Goal of the exercise:
Through the line that contains "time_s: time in", return the data below exactly, starting at its first line; leave the rest out.
--------------------------------------------------
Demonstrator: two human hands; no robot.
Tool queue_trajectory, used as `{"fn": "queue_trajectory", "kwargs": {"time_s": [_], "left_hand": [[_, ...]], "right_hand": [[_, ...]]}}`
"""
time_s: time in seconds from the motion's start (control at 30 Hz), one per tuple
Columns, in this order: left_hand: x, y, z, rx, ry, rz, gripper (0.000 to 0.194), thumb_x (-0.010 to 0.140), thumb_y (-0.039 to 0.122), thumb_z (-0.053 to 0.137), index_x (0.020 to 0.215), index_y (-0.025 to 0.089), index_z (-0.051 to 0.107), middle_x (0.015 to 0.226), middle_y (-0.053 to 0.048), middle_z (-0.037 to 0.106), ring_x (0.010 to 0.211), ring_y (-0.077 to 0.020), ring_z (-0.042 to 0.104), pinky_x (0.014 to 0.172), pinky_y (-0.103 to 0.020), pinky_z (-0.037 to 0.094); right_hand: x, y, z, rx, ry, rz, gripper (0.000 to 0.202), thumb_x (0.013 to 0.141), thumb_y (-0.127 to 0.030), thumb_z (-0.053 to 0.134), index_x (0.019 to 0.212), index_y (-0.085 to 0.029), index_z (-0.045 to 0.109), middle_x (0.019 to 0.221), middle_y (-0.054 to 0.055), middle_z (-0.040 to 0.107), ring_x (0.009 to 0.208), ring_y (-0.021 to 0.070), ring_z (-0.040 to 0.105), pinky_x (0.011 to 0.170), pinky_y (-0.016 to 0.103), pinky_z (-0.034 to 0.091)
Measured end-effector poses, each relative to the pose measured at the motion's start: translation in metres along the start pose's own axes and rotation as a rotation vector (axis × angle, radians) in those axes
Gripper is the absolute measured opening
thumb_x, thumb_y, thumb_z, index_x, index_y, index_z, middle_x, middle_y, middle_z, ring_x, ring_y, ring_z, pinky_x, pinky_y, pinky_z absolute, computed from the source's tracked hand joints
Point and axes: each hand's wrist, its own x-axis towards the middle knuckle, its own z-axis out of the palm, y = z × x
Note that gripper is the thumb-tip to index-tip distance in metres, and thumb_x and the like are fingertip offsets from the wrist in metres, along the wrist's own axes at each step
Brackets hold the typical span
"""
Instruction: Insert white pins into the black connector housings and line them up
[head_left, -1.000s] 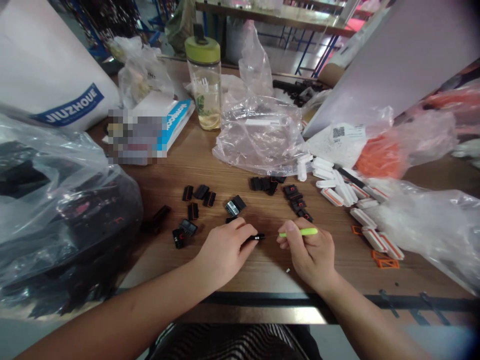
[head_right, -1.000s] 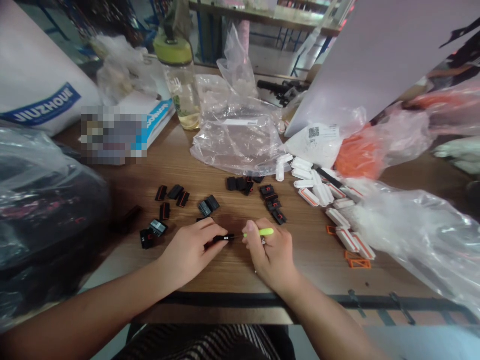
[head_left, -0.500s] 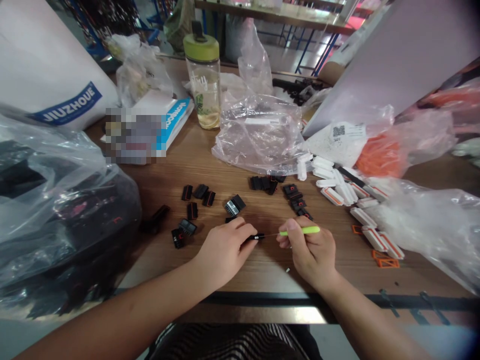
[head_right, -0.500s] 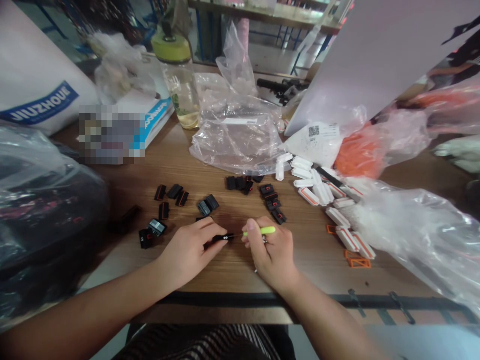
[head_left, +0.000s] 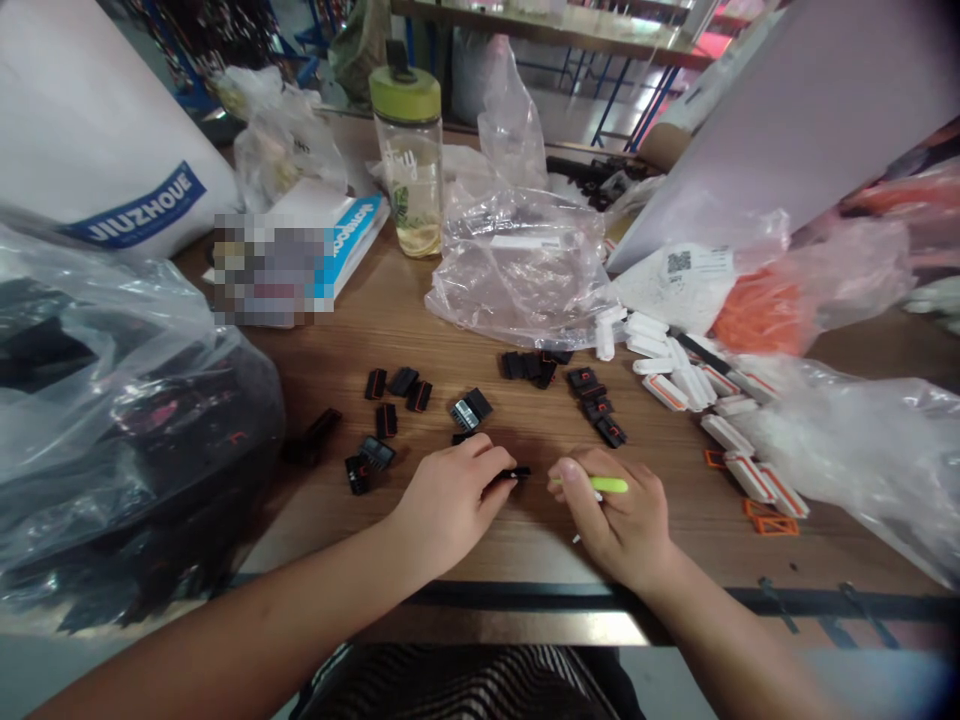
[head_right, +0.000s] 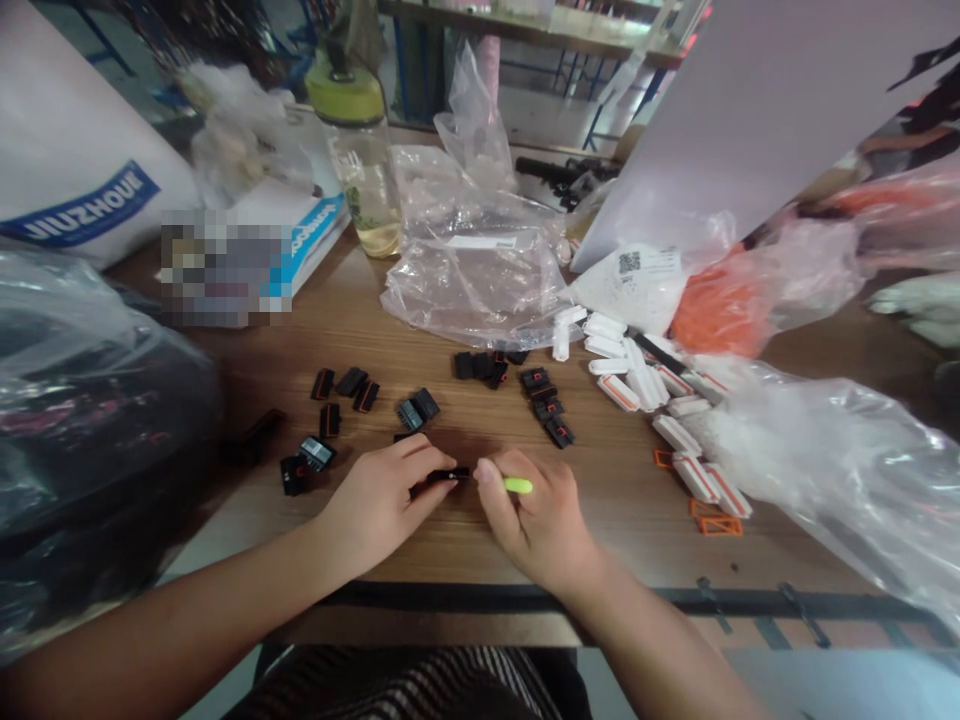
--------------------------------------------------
Exercise result:
Demonstrator: two human hands; no robot.
Tool queue_trajectory, used as `{"fn": "queue_trajectory", "kwargs": {"time_s": [_], "left_hand": [[_, ...]], "right_hand": [[_, ...]]}}`
"""
time_s: time in seconds from the motion's start (control at 30 Hz), one per tuple

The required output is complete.